No doubt that at some point you have done a search in Google, clicked on an attractive result, and come up with a frightening wall—the article or page in question requires a subscription! 😉 As a user, we all find this annoying, and the last thing we want to do is get a new name and password. But as a content provider, it’s an excellent business move. Premium/paid content is a fine monetization strategy for anyone with content good enough to sell.
It also brings up an interesting question for SEO. How exactly does Google index paid content?
I got this email on from my loyal reader Wing Yew:
Hamlet,
I've read your blog since the day you launched. That said, I can
completely appreciate if you don't have time to respond to this
message or post a blog about it.
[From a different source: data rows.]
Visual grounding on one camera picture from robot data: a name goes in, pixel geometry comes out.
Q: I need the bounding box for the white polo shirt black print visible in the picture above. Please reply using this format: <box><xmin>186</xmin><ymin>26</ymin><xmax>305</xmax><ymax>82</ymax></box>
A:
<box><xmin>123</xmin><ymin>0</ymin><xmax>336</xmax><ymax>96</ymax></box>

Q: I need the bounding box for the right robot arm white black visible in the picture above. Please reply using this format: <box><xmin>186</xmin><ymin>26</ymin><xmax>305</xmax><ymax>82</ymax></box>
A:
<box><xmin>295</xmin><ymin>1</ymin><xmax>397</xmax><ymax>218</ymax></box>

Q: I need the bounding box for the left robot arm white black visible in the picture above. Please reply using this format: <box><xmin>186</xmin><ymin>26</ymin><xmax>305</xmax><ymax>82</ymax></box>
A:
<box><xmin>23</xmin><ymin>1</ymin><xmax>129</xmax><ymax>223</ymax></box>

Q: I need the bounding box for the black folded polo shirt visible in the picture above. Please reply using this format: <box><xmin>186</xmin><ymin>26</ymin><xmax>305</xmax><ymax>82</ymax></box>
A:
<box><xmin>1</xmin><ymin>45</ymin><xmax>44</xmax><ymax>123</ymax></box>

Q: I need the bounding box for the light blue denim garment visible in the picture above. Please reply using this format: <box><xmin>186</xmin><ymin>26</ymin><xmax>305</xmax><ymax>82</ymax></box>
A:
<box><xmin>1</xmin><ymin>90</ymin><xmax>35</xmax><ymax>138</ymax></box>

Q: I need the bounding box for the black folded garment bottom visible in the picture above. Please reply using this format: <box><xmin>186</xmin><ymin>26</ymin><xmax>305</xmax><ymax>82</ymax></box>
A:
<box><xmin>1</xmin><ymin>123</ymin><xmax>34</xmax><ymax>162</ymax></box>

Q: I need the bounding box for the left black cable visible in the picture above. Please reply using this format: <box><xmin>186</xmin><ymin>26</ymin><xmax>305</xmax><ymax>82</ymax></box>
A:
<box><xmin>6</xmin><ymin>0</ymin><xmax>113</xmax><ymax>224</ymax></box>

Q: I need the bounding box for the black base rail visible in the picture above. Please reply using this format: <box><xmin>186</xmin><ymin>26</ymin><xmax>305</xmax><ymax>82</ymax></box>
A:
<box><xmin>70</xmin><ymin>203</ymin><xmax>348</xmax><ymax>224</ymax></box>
On the off chance you do know an
answer, I knew I had to ask.
Question: How do you have google/yahoo/msn spider password protected
content? I know that SEOMoz does it with their premium content, but
I'm not sure how. I'm rather desperately seeking out a hard and fast
answer… and I know of no better person to whom to go.
for His reknown,
Wing Yew
Saying that I've been extremely busy lately is an understatement, but how can I say no to a loyal reader that has been following my blog from day one? Thanks for your support, Wing! Letting search engines index paid content is not only a good idea, it is also a very clever one.
Activate cloaking device
In order to do this you need to use cloaking. Before you panic and run for the hills saying that this is black-hat stuff and you don't want to be penalized, it is important that you know that Google does not penalize every type of cloaking. It is all about the intention. Let me explain the main concept and then dive into the technical details.
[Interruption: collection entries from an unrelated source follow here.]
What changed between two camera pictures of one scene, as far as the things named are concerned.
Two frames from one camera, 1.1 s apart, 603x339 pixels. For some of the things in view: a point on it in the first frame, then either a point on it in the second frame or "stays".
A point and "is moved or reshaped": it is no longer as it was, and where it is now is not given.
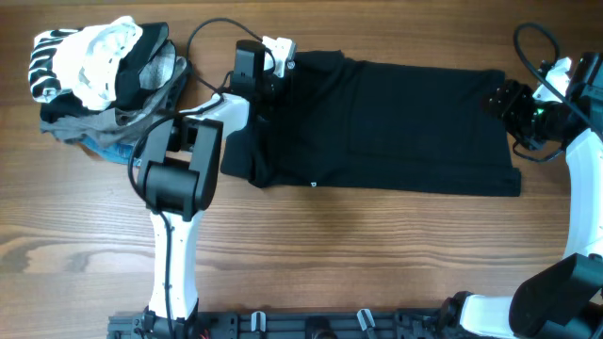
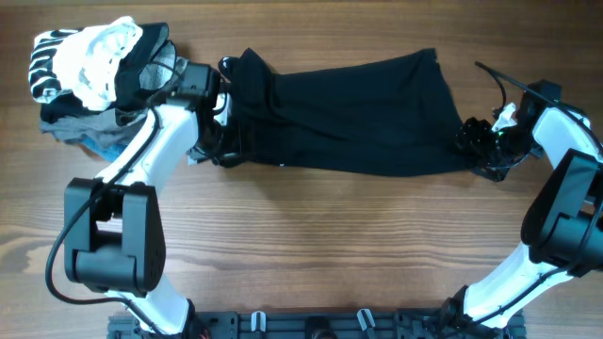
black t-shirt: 343,122 is moved or reshaped
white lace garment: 88,59 stays
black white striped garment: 44,84 stays
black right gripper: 509,98 → 473,134
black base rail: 290,324 stays
Your paid or sensitive content can be protected by your web server or by a web application. Let's call it the gatekeeper. The gatekeeper is responsible for asking for credentials anytime a visitor lands on a protected page. It validates the credentials and, assuming they are good, allows access to the page.
In this case we need to make the gatekeeper a little bit smarter by teaching it how to distinguish search engine spiders from regular users. The gatekeeper should still ask for passwords from any web surfer, but it should not ask search engine spiders for credentials. This is where cloaking comes in.
As I explained before, cloaking is presenting different content to crawlers than we show regular users. Traditionally I have used two detection strategies: either by user agent or by IP address. The first is having the code check if the HTTP_USER_AGENT server variable contains a bot identification string (e.g. Googlebot, Yahoo Slurp, etc.), and the second is to check the IP against a list of known bots. You can get just such an IP list from http://iplists.com/. A list of search engine user agents can be found here: http://www.user-agents.org/
Both approaches are relatively simple, but they have flaws and are not difficult to exploit if an advanced user wants access to paid content for free. The user agent can be forged, for example there is a Firefox extension that can be used to make the gatekeeper think the user is a search engine robot simply by providing a search engine user agent instead of the browser's. The IP list method is stronger, but maintaining/updating an accurate list of bot IP addresses is extremely difficult and time consuming.
Here is a better strategy
Let's use a method I've discussed before to protect against CGI hijackers. The method is not infallible, but it is extremely powerful for our purposes here. Here are the steps:
-
Do a simple user agent detection as explained above.
-
In order to detect fake robots, we use reverse-forward DNS detection. We only do this check if the requestor has been identified as a known search engine robot in step 1. Making two DNS requests for every single request will definitely slow your server down and we don't want that.
-
Once the code confirms that the requestor is a search engine, we allow the robot to access the paid content.
A word of caution
It is wise to prevent the search engine from caching the paid content. Clever users will hit the back button and access the content via the cache. I see a lot of sites that implement this type of cloaking, yet forget to prevent the search engine from caching the protected content.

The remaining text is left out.